Another report from Committee for a Responsible Federal Budget concurs with the $4 trillion plus figure:
The Build Back Better Act relies on a number of arbitrary sunsets and expirations to lower the official cost of the bill. These include extending the American Rescue Plan’s Child Tax Credit (CTC) increase and Earned Income Tax Credit (EITC) expansion for a year, setting universal pre-K and child care subsidies to expire after six years, making the Affordable Care Act (ACA) expansions available through 2025, delaying the requirement that businesses amortize research and experimentation (R&E) costs until 2026, and setting several other provisions – from targeted tax credits to school lunch programs – to expire prematurely.
Their figure for the total cost of the bill, with these stipulations in place, is $4.9 trillion.
But the rich are going to pay for it all right? That’s what we’re being told. But the reality is somewhat different. Actually, the bill cuts taxes for the wealthy, living in many blue states, by raising the cap on State and Local Tax deductions.
This article from the far-left Washington Post explains:
The measurewould allow households to increase their deduction from state and local taxes from $10,000 to $80,000 through 2026, and then impose a new deduction cap through 2031. It’s the second-most expensive item in the legislation over the next five years… according to an analysis by the Committee for a Responsible Federal Budget.
The tax cut would partially reverse a tax hike from President Donald Trump’s signature 2017 tax bill that was particularly burdensome to high-income, high-tax states.
Over the next five years, raising the SALT cap would provide a tax cut only to those who itemize their taxes and pay more than $10,000 in state and local taxes — a group overwhelmingly made up of the wealthy. A recent analysis from the Tax Policy Center says the tax cut will benefit primarily the top 10 percent of income earners, with almost nothing flowing to middle- and lower-income families.”
Raising the SALT cap would more than offset other tax increases for the wealthy in 2022, according to a report from the Tax Foundation.
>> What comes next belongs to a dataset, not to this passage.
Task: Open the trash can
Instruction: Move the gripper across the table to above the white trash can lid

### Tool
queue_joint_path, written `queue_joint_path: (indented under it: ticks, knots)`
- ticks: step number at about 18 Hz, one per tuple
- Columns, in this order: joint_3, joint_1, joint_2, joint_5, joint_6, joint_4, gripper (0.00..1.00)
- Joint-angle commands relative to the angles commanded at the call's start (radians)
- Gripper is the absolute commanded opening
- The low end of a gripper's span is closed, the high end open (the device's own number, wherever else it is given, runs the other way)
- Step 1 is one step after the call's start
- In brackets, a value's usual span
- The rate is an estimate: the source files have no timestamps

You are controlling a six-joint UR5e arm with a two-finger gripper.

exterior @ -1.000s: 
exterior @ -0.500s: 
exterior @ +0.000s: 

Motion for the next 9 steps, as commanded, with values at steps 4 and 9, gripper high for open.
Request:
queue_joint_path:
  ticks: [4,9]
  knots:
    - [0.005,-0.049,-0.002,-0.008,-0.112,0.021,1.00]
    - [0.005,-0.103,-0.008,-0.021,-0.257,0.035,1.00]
This isn’t surprising. Remember, Joe Biden is the father of Hunter Biden. And we need to set aside 10% for The Big Guy, right?
So, we’re adding trillions to the debt. Who is going to get the bill for all this spending? The spending is intended to buy the votes of Americans in the 2022 and 2024 elections – the next 5 years. But the paying back of the money will be done by your children. Not by the children of the wealthy, though. By the children of the middle class. Your children. There are too few wealthy people in this country to pay for trillions of dollars of spending. You’re going to pay for it. You and your children. You’re paying right now, and you’re going to pay more.